Jim Crockett

Personal information
- Born: James Allen Crockett June 2, 1908 Bristol, Virginia, U.S.
- Died: April 1, 1973 (aged 64)
- Cause of death: Heart Attack
- Spouse: Elizabeth Eversole (his death)
- Children: Frances Crockett Ringley (born 1940) James Allen Crockett Jr. (1944–2021) David Finley Crockett (born 1946) Charles J. "Jackie" Crockett (born 1948-2024)

Professional wrestling career
- Ring name: Big Jim
- Debut: 1931

= Jim Crockett =

American professional wrestling promoter (1908–1973)

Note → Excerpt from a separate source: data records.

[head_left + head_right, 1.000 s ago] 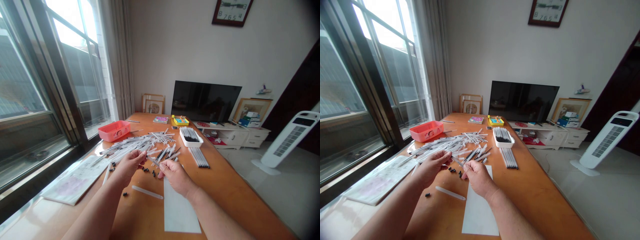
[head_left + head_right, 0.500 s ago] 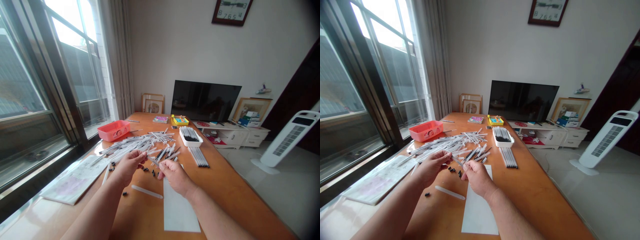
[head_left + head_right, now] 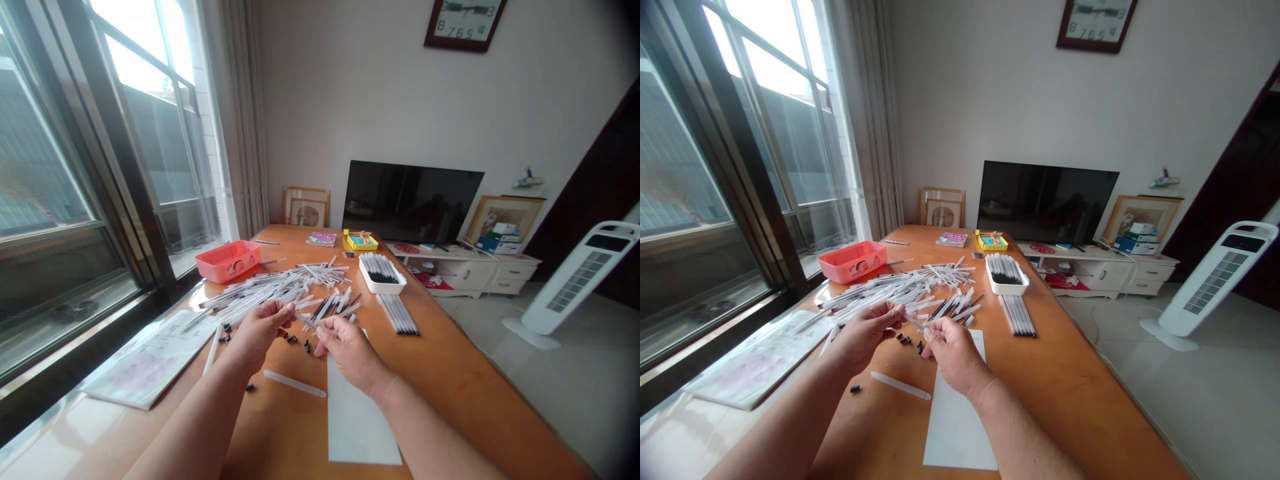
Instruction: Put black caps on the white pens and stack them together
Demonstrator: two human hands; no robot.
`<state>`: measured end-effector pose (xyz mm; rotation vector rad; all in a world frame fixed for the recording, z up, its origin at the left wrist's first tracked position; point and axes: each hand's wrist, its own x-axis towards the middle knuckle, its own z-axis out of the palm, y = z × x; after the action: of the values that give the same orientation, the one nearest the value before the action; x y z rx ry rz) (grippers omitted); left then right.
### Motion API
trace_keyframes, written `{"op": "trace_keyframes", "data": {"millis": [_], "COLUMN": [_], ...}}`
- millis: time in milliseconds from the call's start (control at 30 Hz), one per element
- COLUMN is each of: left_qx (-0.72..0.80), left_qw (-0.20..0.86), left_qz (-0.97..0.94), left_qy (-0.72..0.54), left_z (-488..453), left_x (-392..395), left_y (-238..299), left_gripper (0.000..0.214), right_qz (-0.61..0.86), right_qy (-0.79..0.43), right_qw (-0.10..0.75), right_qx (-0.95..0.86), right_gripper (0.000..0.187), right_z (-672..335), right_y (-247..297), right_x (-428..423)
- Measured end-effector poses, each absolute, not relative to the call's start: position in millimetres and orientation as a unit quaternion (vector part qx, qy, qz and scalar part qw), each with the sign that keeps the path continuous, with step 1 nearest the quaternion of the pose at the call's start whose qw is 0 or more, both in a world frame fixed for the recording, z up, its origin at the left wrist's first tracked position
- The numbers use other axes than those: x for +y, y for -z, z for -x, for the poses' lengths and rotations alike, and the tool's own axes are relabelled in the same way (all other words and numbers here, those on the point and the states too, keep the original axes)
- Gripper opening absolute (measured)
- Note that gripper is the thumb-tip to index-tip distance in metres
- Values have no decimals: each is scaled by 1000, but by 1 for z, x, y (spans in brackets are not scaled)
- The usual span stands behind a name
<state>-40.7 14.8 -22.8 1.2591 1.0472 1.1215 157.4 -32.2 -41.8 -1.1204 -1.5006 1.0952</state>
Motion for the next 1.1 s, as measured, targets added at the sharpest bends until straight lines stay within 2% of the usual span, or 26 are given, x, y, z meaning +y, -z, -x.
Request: {"op": "trace_keyframes", "data": {"millis": [200,433,600,700,900,1100], "left_qx": [415,346,356,345,312,323], "left_qw": [597,667,657,671,694,685], "left_qz": [-479,-439,-412,-413,-404,-398], "left_qy": [-491,-493,-521,-511,-508,-518], "left_z": [44,44,44,45,47,46], "left_x": [20,19,20,20,19,19], "left_y": [25,20,20,20,18,19], "left_gripper": [31,28,23,23,20,18], "right_qz": [459,456,427,444,421,437], "right_qy": [-430,-493,-501,-478,-514,-494], "right_qw": [488,431,479,477,414,465], "right_qx": [-606,-602,-581,-589,-623,-591], "right_gripper": [21,46,32,29,42,33], "right_z": [-158,-158,-155,-157,-159,-155], "right_y": [43,33,36,39,36,33], "right_x": [-30,-35,-35,-32,-37,-36]}}
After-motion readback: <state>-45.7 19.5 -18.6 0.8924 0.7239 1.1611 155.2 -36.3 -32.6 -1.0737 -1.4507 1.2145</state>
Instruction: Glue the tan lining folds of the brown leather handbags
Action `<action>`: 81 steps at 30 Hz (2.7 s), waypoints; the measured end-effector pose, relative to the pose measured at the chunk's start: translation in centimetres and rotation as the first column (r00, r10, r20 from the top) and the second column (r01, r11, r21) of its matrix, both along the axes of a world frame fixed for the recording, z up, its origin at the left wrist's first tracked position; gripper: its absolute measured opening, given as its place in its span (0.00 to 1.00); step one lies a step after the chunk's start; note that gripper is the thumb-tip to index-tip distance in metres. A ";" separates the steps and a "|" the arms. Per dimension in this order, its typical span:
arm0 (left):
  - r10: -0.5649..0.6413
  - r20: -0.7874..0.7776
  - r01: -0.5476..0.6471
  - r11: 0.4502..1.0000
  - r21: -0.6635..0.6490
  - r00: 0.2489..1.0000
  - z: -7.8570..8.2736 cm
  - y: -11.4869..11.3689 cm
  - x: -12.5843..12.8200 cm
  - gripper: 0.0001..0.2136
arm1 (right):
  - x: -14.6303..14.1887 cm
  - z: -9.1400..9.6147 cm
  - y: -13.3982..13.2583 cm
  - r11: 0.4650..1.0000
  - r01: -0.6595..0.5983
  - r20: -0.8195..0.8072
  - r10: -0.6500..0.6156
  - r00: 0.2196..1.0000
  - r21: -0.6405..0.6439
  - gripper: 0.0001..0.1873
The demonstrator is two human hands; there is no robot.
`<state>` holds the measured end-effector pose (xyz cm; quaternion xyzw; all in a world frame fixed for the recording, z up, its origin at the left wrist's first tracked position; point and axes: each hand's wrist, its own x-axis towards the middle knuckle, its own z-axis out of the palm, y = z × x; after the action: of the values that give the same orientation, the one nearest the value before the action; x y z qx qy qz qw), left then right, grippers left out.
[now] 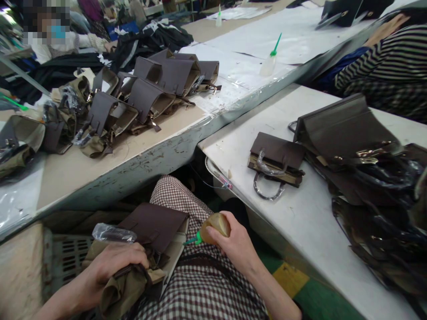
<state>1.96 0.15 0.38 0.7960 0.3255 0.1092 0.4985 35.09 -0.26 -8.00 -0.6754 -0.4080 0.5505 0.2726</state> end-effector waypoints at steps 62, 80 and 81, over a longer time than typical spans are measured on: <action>0.213 -0.079 -0.200 0.968 0.152 0.974 1.0 0.6 0.3 0.08 | -2.3 3.7 -5.8 0.924 0.354 -0.514 -0.377 0.771 -0.145 0.18; 0.225 -0.105 -0.208 0.967 0.147 0.969 1.1 0.7 1.0 0.07 | 0.4 1.5 -2.2 0.884 0.459 -0.528 -0.435 0.729 -0.094 0.19; 0.224 -0.105 -0.208 0.967 0.146 0.969 1.1 0.7 1.1 0.08 | 0.3 1.0 -1.4 0.881 0.470 -0.481 -0.435 0.762 -0.052 0.19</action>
<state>3.01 0.87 1.44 0.7924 0.4319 0.1363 0.4086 35.41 -1.70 -7.02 -0.5860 -0.1721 0.6029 0.5134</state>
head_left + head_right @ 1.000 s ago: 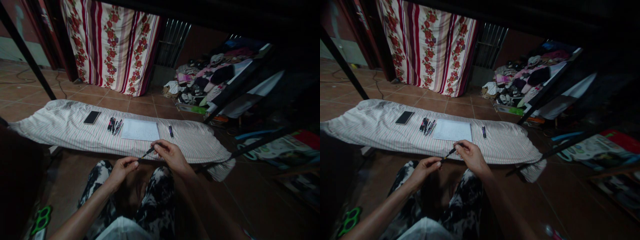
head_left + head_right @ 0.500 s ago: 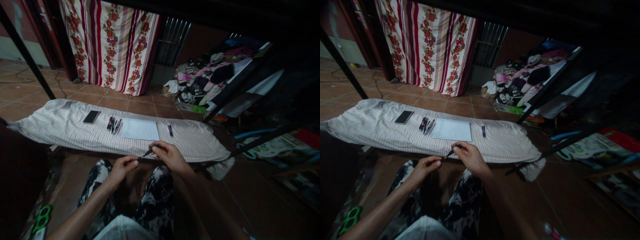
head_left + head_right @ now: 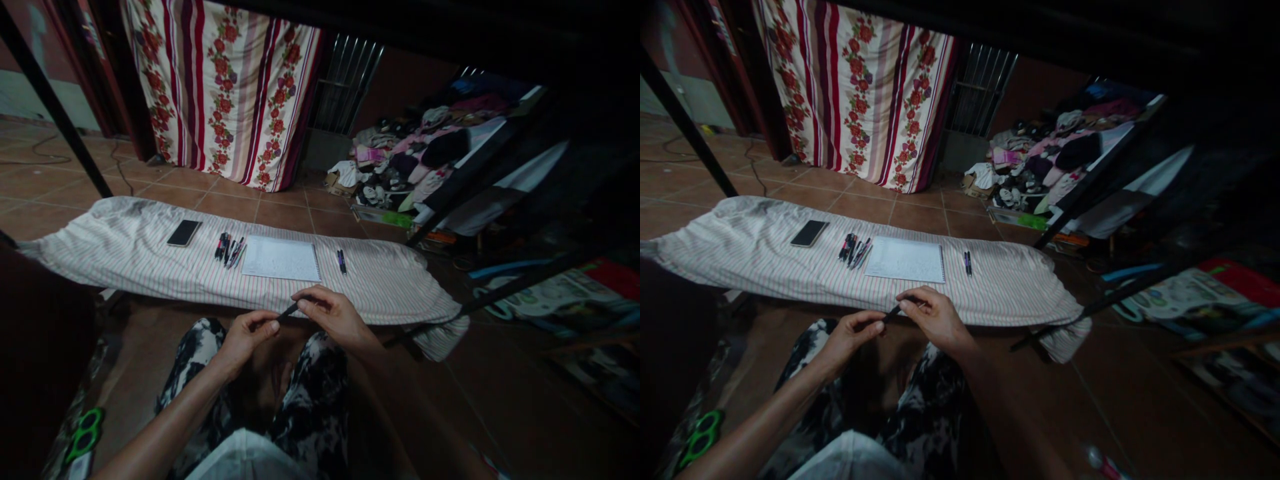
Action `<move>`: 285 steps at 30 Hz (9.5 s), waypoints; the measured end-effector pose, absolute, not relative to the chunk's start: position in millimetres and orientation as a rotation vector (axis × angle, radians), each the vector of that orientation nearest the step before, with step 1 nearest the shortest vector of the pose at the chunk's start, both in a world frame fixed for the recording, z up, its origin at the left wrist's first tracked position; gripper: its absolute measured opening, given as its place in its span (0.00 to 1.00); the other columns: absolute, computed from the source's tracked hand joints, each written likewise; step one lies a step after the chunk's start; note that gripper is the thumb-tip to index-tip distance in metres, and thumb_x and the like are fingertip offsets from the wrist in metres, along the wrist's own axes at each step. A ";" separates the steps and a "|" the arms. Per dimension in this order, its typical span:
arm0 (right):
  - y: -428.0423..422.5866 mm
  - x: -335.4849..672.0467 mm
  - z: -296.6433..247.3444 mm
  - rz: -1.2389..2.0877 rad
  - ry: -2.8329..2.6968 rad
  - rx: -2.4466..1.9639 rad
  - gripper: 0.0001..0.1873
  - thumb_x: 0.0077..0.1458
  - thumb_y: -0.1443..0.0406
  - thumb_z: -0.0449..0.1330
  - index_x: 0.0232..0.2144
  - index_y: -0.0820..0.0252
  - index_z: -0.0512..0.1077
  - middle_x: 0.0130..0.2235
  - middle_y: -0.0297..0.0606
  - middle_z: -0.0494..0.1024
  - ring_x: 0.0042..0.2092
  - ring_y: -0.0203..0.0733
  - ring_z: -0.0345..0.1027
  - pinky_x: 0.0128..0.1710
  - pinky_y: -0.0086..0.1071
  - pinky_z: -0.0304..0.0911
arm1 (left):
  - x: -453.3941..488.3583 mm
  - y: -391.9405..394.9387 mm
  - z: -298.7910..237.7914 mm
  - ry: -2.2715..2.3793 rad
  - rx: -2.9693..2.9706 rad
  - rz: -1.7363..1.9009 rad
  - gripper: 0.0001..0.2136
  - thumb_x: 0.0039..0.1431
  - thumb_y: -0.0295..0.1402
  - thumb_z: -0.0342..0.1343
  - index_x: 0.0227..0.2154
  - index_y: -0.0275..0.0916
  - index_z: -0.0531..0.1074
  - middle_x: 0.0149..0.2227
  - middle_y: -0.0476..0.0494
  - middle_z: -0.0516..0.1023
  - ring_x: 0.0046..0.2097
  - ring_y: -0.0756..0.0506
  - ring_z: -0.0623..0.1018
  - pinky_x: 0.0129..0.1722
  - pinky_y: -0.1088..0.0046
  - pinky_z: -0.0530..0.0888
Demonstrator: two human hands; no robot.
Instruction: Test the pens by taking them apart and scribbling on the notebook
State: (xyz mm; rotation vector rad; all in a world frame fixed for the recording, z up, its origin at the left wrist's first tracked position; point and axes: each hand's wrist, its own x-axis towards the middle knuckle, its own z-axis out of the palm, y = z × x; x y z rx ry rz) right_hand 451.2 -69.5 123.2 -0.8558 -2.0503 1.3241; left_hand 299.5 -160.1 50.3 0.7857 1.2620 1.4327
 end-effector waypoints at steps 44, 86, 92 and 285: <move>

James Allen Crockett Sr. (June 2, 1908 – April 1, 1973) was an American professional wrestling promoter and professional sports franchise owner sometimes known as Jim Crockett Sr., or to people within the business simply as "Big Jim".

==Early life==
Crockett was born on June 2, 1908, in Bristol, Virginia, to Charles Sampson Crockett (1878-1960) and Josie E. (Berry) Crockett. As a youth, he became a fan of pro wrestling, which had thrived during the 1920s with such grapplers as Strangler Lewis and Joe Stecher dominating the scene.

==Career==
===Professional wrestling===
In the early 1930s, a dispute arose over the bookings of new wrestling sensation Jim Londos, so New York City promoter Jack Curley negotiated an alliance between various regional managers that enabled Londos to travel the country as champion while allowing the promoters to share profits evenly across the regions. As a result of this arrangement, new wrestling "territories" emerged across the U.S., and in 1935, a 25-year-old Crockett, who had also served as a concert promoter while also owning a theater and a restaurant, decided to set up a permanent wrestling shop based in Charlotte, North Carolina. The organization, known as Jim Crockett Promotions, scheduled wrestling events in both Carolinas, as well as in Virginia, under the banner of Eastern States Championship Wrestling. Over the next decade, ESCW featured some of the top wrestling stars of the day. Then in 1948, wrestling's top promoters gathered in Waterloo, Iowa, to form the industry's first true governing body, known as the National Wrestling Alliance. As the dominant force representing the Carolina region, Jim Crockett Promotions soon became an important member of the NWA, with Crockett serving as a chief lieutenant under longtime NWA President and leading St. Louis promoter Sam Muchnick. Over the next 25 years, Crockett's Carolina territory reigned among the most successful regions in the NWA, as he regularly sold out the 16,000-seat Greensboro Coliseum featuring such stars as Johnny Weaver, Rip Hawk, Swede Hanson, and Gene & Ole Anderson on his Championship Wrestling program.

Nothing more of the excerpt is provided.